Wheelabrator Power Contract Connecticut Valley purchases power from several Independent Power Producers, who own qualifying facilities as defined by the Public Utility Regulatory Policies Act of 1978. In the first half of 2003, Connecticut Valley bought 18,696 mWh under long-term contracts with these facilities, 93 percent from Wheelabrator Claremont Company, L.P., ("Wheelabrator") which owns a trash-burning generating facility. Connecticut Valley had filed a complaint with FERC stating its concern that Wheelabrator has not been a qualifying facility since it began operation. On February 11, 1998, FERC denied Connecticut Valley's request for a refund of past power costs and lower future costs. Connecticut Valley's request for a rehearing was denied. Connecticut Valley appealed to the D.C. Circuit Court of Appeals. It denied the appeal, but said Connecticut Valley could seek relief from the NHPUC. On May 12, 2000, Connecticut Valley asked the NHPUC to amend the contract to permit purc hase of only net output of the facility. Connecticut Valley also sought a refund, with interest, for purchases of the difference between net and gross output.

     On March 29, 2002, the NHPUC denied Connecticut Valley's petition. The NHPUC found that its original 1983 order did not authorize sales in excess of 3.6 MW and ordered Connecticut Valley to stop any additional purchases. Wheelabrator has been making sales of up to 4.5 MW of capacity and related energy since 1987.

     On April 29, 2002, Connecticut Valley, Wheelabrator, NHPUC Staff and the Office of Consumer Advocate submitted a settlement with the NHPUC, requiring Wheelabrator to make five annual payments of $150,000 and a sixth payment of $25,000, and Connecticut Valley to make six annual payments of $10,000, to be credited to customer bills. The settlement does not change the contract between Connecticut Valley and Wheelabrator.

     A hearing on the settlement was held June 7, 2002. The NHPUC issued an Order on July 5, 2002, but did not rule on the settlement. Instead, the NHPUC said it would appoint a mediator to work with all parties to see if a new settlement could be reached. The NHPUC selected a mediator and, after several mediation sessions, the mediator issued a report on December 18, 2002. The opponents still oppose the settlement.

     The NHPUC's May 23, 2003 approval of the sale included approval of the settlement with Wheelabrator. Through the sale, PSNH will acquire Connecticut Valley's independent power obligations, including the Wheelabrator contract.

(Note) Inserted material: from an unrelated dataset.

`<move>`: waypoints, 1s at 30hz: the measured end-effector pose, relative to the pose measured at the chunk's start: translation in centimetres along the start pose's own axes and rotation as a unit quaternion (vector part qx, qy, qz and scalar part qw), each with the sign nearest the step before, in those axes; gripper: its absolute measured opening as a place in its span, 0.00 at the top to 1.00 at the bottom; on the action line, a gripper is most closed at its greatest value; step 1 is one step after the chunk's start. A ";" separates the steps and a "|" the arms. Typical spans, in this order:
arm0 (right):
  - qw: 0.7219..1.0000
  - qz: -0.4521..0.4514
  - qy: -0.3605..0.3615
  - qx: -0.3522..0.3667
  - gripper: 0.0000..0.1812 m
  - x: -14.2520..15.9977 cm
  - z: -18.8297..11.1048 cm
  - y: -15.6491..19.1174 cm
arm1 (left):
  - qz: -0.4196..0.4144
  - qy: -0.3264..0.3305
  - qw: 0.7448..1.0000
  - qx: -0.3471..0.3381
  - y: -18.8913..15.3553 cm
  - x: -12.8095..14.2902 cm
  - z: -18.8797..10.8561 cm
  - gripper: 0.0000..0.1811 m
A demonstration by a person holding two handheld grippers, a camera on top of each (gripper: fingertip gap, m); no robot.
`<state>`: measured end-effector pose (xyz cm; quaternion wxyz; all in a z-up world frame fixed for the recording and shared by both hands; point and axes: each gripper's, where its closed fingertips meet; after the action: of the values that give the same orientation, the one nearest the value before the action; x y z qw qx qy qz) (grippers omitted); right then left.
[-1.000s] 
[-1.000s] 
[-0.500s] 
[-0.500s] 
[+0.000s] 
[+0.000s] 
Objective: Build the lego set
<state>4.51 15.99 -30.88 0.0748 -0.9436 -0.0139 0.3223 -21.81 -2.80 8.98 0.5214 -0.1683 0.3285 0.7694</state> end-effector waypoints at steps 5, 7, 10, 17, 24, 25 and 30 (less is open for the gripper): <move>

NOTE 7 - COMMITMENTS AND CONTINGENCIES

Nuclear Decommissioning The Company is responsible for paying its 1.7303 joint-ownership percentage of Millstone Unit #3 decommissioning costs and its entitlement percentages of 2, 2 and 3.5 percent of decommissioning costs related to Maine Yankee, Connecticut Yankee and Yankee Atomic, (the "Yankee companies"), respectively.

Millstone Unit #3 The Company's contributions to the Millstone Unit #3 Trust Fund ceased in 2001, based on the lead owner's representation to various regulatory bodies that the Trust Fund, for its share of the plant, exceeded the Nuclear Regulatory Commission's minimum calculation required. The Company could choose to renew funding at its discretion as long as the minimum requirement is met or exceeded.

Yankee companies The Company is one of several sponsor companies with ownership interests in the Yankee companies. These companies have permanently shut down generating activities and are currently conducting decommissioning activities. The Company is responsible for paying its entitlement shares, which are equal to its ownership percentages, of decommissioning costs for all three plants.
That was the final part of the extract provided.